Protein misfolding and aggregation represent hallmark features of numerous degenerative diseases [1]. When exposed to different cellular stressors such as heat shock, osmotic changes, oxidative stress, heavy metal exposure, toxins, and aging, proteins in the cellular proteome encounter challenges in maintaining their specific three-dimensional structures. The failure to uphold proper protein folding can lead to misfolding and aggregation, ultimately contributing to the pathogenesis of neurodegenerative disorders like Alzheimer’s, Parkinson’s, Huntington’s diseases, and type II diabetes [2]. Chemotherapy-induced peripheral neuropathy (CIPN) presents a common side effect associated with specific chemotherapeutic agents, resulting in peripheral nerve damage. Prior studies have identified various mechanisms in the development of CIPN, including microtubule disruption, mitochondrial dysfunction, altered ion channel activity, myelin damage, DNA injury, immune responses, and neuroinflammation, etc (Fig. 1a) [3], [4]. Despite these complex and debated mechanisms, there remains a lack of evidence regarding proteome aggregation in neuronal cell models of CIPN. This absence may be attributed to the intricate structural composition of neuronal cells and the limitations of current analytical tools in directly detecting proteome misfolding and aggregation in living cells.

Unlike correctly folded and functional proteins, the 3-dimensional structures of misfolded and aggregated proteins are collapsed, posing challenges for the rational design of bio-/chemo sensors. Hong and Hatters showcased the efficacy of maleimide chemistry and AIEgens in globally targeting exposed cysteine residues, enabling the detection of the unfolded proteome in live cells under conditions of stress-induced proteome unfolding [5], [6], [7]. Additionally, a variety of fluorescent environment-sensitive probes, such as fluorescent molecular rotor probes and solvatochromic fluorescent probes, can be used to investigate changes in viscosity and polarity within protein aggregates in living cells [8], [9], [10], [11], [12], [13], [14], [15]. Furthermore, near-infrared fluorescent probes serve as valuable tools for imaging beta-amyloid and Tau protein polymers in Alzheimer’s disease [16], [17], [18], [19], [20], [21], [22], [23]. However, most of above-mentioned chemical sensors detecting protein aggregation, only provide spectroscopic signals for imaging purposes.
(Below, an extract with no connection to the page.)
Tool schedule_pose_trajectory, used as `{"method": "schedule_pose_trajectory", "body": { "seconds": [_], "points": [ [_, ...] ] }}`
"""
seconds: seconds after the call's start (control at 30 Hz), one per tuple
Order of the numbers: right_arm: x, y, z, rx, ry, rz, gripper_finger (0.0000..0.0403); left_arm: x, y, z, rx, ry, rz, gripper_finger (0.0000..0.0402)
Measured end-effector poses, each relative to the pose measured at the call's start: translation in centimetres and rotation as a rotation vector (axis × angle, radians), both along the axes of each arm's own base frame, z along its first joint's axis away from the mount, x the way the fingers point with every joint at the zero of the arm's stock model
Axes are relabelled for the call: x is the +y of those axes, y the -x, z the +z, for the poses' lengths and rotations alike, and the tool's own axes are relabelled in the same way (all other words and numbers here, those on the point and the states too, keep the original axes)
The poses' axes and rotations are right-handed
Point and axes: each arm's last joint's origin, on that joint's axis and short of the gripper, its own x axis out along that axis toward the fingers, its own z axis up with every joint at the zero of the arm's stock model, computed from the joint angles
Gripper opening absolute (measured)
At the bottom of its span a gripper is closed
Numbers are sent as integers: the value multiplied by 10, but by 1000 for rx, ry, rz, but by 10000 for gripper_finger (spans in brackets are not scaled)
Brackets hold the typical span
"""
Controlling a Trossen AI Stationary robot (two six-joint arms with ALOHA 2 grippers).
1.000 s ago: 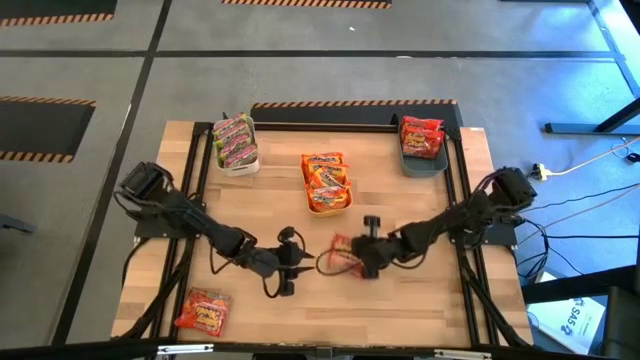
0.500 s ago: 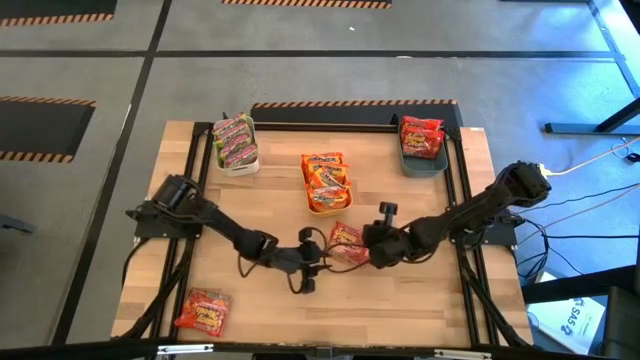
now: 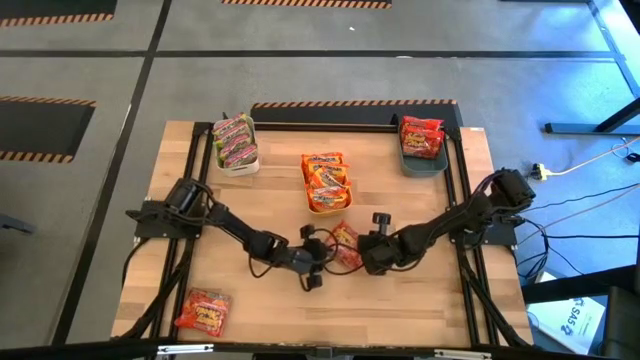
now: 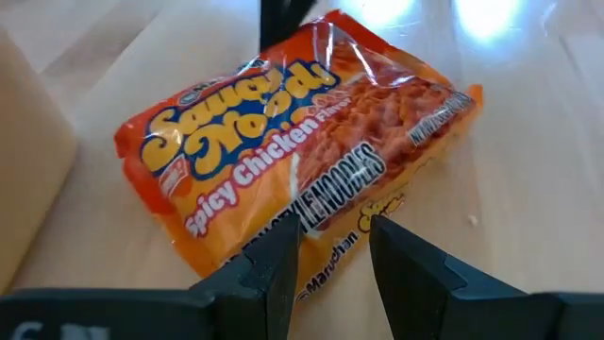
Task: Sort Maruchan noodles
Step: Put the right red noodle pack into the green bin
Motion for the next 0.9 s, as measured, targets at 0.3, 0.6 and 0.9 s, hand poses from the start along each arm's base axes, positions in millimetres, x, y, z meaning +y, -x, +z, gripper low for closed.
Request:
{"method": "schedule_pose_trajectory", "body": {
  "seconds": [0.3,0.6,0.9],
  "points": [
    [34,8,17,-99,-108,150,3,-18,16,13,44,-67,-2,128],
    [16,23,42,-163,-202,147,3,-35,29,27,46,-93,-35,127],
    [-36,68,6,-551,-682,-29,3,-35,30,26,62,-103,-34,127]
  ]
}}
In pursuit of resolving the composition of aggregated proteins, our groups have recently developed a chemical proteomics method to selectively capture and identify intracellular amorphous aggregated proteome in stressed cells [24], [25], [26]. Collectively, these tools enable systematic analysis of protein aggregation in the cellular context.

In this work, we presented an analytical platform using chemical sensors to detect and resolve proteome aggregation via imaging and proteomic analyses in neuronal cells upon chemotherapy-induced peripheral neuropathy (CIPN) (Fig. 1b). Initially, the fluorogenic imaging probe (AggStain) was utilized to visualize the formation of proteome aggregation in neuronal cells induced by various chemotherapeutic drugs [27]. Subsequently, chemical proteomics sensor (AggLink) was employed in paclitaxel treated cells to selectively capture and enrich the aggregated proteome for liquid chromatography with tandem mass spectrometry (LC-MS/MS) analysis [26]. Proteomic analysis revealed that paclitaxel disrupted cellular protein homeostasis by inducing the aggregation of pro-folding proteins, such as caseinolytic mitochondrial matrix peptidase chaperone subunit B (CLPB) protein and heat shock protein family D member 1 (HSPD1) protein [28], [29]. Together, these lines of evidence revealed by these protein aggregation sensors for the first time support the presence of proteome aggregation in CIPN neuronal model cells.